General characteristics
- Class & type: Alamosa-class cargo ship
- Type: C1-M-AV1
- Tonnage: 5,032 long tons deadweight (DWT)
- Displacement: 2,382 long tons (2,420 t) (standard); 7,450 long tons (7,570 t) (full load);
- Length: 388 ft 8 in (118.47 m)
- Beam: 50 ft (15 m)
- Draft: 21 ft 1 in (6.43 m)
- Installed power: 1 × Nordberg, TSM 6 diesel engine ; 1,750 shp (1,300 kW);
- Propulsion: 1 × propeller
- Speed: 11.5 kn (21.3 km/h; 13.2 mph)
- Capacity: 3,945 t (3,883 long tons) DWT; 9,830 cu ft (278 m^{3}) (refrigerated); 227,730 cu ft (6,449 m^{3}) (non-refrigerated);
- Complement: 15 Officers; 70 Enlisted;
- Armament: 1 × 3 in (76 mm)/50 caliber dual purpose gun (DP); 6 × 20 mm (0.8 in) Oerlikon anti-aircraft (AA) cannons;

= USS Pembina (AK-200) =

Cargo ship of the United States Navy

USS Pembina (AK-200) – later known as USNS Pembina (T-AK-200) -- was an that was constructed for the U.S. Navy during the closing period of World War II. She supported the end-of-war Navy effort and was subsequently placed in service with the US Army under the Shipping Control Authority for the Japanese Merchant Marine with a Japanese crew in Yokosuka, Japan.

In 1951, she was returned to the Navy and served the remainder of her Navy career with the Military Sea Transportation Service. In 1968 she was again transferred to the Army as USAT Resolute and served with the Army until she was returned to the U.S. Maritime Administration and sold in 1980.

==Construction==
The second ship to be so named by the Navy, Pembina (AK–200) was laid down 23 June 1944, MC Hull 2154, by the Globe SB Co., Superior, Wisconsin, launched 14 October 1944; sponsored by Miss Elizabeth Mann; acquired by the Navy through the Maritime Commission 9 May 1945; and commissioned 25 May 1945.

==World War II-related service==
After shakedown in the Gulf of Mexico, Pembina loaded cargo at Gulfport, Mississippi, for delivery to Subic Bay, Luzon in the Philippine Islands. She sailed 21 June, arriving 10 August, and proceeded with other cargoes to Okinawa; Jinsen, Korea; and Japanese ports. After off-loading at Yokosuka, Japan 31 December, she was ordered to report to Commander Fleet Activities Yokosuka to decommission.

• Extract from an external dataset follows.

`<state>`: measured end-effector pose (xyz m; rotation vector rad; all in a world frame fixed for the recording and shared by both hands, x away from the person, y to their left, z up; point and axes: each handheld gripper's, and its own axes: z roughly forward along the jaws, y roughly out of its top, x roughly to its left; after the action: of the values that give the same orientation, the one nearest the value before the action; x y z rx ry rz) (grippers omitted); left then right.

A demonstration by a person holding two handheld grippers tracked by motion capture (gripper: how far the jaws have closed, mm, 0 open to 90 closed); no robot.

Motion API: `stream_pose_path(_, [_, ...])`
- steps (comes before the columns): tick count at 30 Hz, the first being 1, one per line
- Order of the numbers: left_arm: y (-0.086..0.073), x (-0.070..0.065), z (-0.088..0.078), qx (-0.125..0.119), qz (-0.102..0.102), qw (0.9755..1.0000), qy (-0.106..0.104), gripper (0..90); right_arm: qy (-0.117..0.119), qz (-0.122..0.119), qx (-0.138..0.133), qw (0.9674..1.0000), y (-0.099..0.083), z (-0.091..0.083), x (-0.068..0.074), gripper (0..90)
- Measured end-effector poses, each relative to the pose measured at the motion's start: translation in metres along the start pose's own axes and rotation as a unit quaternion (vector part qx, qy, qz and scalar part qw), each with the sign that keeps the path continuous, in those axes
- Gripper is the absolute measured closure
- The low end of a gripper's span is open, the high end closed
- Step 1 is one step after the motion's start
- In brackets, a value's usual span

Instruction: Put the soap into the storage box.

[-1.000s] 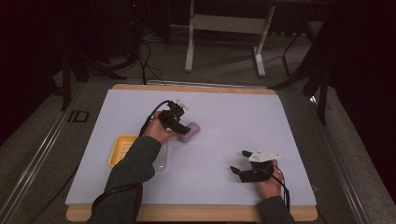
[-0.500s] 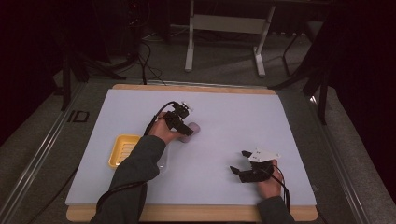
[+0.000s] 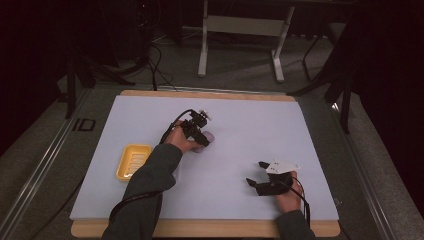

===Temporary service with the War Department===
Pembina decommissioned 26 January 1946, and was delivered to War Shipping Administration (WSA) representatives for turn over to the US War Department under loan agreement (bare boat basis). She was struck from the Naval Vessel Register 5 June.

Pembina operated under Shipping Control Authority for the Japanese Merchant Marine (SCAJAP), with a Japanese crew and licensed American officers. Title was transferred to the Navy on 1 July 1950. The ship had been reinstated on the Naval Vessel Register 28 June 1950. She transferred from SCAJAP via the US Army to the Navy Military Sea Transportation Service (MSTS) 1 April 1951 at Yokohama, Japan.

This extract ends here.